Among the entries below, please repeat exactly and only the lines from the line containing "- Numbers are" to the line containing "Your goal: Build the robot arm", both lines included.

▸ The input
***

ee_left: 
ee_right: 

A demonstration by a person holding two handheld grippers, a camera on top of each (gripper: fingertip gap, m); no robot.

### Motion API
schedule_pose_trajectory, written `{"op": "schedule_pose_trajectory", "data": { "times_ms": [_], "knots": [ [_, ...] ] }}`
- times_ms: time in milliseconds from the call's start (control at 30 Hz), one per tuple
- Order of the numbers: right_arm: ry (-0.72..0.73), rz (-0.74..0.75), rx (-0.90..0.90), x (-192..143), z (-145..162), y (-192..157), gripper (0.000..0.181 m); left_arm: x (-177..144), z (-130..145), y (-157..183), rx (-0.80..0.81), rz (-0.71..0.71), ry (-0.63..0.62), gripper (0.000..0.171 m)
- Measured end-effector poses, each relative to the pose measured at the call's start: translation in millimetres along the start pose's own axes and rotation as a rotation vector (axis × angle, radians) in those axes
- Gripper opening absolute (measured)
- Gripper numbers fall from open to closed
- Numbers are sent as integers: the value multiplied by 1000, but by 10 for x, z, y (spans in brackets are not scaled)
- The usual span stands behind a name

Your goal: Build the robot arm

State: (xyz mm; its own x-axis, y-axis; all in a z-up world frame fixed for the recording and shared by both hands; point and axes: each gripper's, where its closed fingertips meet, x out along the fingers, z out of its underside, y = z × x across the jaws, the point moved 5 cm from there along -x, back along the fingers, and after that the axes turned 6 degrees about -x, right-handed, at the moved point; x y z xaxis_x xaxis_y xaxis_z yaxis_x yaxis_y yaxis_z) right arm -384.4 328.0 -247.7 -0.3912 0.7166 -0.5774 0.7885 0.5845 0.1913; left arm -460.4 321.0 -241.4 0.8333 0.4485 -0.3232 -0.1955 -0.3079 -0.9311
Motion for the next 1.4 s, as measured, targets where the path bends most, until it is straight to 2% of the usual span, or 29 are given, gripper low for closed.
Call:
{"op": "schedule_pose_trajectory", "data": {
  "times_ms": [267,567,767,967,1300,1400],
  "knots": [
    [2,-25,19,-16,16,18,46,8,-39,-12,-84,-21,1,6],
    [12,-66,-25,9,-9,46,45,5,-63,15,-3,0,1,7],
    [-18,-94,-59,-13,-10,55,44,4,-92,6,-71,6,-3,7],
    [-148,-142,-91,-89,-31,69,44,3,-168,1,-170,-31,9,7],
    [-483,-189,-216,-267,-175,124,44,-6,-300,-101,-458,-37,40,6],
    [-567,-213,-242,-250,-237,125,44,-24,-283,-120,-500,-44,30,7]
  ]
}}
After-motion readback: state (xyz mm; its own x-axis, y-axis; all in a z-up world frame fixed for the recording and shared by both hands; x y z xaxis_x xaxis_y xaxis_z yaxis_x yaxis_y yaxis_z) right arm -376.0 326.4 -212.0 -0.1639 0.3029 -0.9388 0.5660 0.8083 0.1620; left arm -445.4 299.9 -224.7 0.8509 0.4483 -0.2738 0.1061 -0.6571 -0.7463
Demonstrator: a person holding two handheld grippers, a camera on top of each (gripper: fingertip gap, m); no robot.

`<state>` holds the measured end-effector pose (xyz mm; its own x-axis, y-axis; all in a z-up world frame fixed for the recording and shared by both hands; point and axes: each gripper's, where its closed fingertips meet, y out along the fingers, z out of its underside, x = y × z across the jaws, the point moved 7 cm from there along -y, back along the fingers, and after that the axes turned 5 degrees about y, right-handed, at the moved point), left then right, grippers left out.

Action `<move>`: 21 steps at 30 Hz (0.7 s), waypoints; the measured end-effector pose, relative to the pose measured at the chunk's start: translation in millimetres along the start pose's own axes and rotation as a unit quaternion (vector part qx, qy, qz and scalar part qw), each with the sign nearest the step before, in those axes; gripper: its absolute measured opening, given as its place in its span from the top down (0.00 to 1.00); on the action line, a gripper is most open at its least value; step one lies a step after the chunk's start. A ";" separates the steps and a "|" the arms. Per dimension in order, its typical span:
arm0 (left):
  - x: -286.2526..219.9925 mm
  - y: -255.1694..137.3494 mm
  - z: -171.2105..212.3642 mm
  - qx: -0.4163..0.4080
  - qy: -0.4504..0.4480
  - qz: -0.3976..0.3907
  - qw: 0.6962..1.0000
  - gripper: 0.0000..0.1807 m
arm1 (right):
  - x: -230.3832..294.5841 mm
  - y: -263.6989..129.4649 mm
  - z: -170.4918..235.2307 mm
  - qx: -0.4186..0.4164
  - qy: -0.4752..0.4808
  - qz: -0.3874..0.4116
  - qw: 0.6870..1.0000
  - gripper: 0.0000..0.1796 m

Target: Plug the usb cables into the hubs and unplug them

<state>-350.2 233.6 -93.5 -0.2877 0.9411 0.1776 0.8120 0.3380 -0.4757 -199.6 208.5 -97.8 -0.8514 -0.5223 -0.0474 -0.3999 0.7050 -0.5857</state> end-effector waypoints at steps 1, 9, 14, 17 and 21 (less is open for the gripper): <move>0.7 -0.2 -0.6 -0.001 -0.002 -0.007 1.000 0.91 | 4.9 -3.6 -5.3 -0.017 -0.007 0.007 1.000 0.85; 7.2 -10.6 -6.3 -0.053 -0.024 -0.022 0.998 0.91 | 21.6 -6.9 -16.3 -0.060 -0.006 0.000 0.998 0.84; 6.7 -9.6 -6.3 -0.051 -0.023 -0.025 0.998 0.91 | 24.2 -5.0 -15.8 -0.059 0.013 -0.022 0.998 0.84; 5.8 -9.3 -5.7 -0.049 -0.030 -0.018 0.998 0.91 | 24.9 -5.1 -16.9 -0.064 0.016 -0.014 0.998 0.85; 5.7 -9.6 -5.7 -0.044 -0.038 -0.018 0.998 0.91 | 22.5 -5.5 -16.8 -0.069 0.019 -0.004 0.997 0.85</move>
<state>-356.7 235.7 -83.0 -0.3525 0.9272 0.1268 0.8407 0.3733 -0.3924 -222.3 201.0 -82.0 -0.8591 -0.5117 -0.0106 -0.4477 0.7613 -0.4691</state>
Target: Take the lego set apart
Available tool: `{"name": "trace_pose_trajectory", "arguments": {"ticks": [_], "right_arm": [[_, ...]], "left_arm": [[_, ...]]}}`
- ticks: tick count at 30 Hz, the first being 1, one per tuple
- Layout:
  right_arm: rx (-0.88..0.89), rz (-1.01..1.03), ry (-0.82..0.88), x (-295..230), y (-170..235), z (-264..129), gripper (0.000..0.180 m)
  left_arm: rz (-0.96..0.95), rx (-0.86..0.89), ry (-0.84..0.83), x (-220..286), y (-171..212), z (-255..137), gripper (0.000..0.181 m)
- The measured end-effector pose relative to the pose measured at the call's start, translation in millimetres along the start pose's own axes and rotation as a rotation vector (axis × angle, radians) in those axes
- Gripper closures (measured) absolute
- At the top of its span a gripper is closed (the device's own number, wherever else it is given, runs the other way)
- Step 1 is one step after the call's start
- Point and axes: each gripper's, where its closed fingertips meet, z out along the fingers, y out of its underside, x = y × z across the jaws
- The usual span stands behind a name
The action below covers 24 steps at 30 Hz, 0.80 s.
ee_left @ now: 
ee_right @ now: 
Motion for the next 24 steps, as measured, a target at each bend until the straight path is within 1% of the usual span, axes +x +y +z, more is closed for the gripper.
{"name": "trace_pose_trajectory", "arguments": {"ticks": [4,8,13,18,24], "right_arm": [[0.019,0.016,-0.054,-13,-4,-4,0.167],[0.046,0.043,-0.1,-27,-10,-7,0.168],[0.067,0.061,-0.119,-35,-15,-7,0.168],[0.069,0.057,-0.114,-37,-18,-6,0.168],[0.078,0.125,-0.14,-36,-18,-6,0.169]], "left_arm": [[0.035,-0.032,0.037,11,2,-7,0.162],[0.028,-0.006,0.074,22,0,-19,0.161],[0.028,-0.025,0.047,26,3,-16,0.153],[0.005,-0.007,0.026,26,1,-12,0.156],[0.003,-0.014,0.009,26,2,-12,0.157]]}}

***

▸ Expected answer
- Numbers are sent as integers: the value multiplied by 1000, but by 10 for x, z, y (spans in brackets are not scaled)
- The usual span stands behind a name

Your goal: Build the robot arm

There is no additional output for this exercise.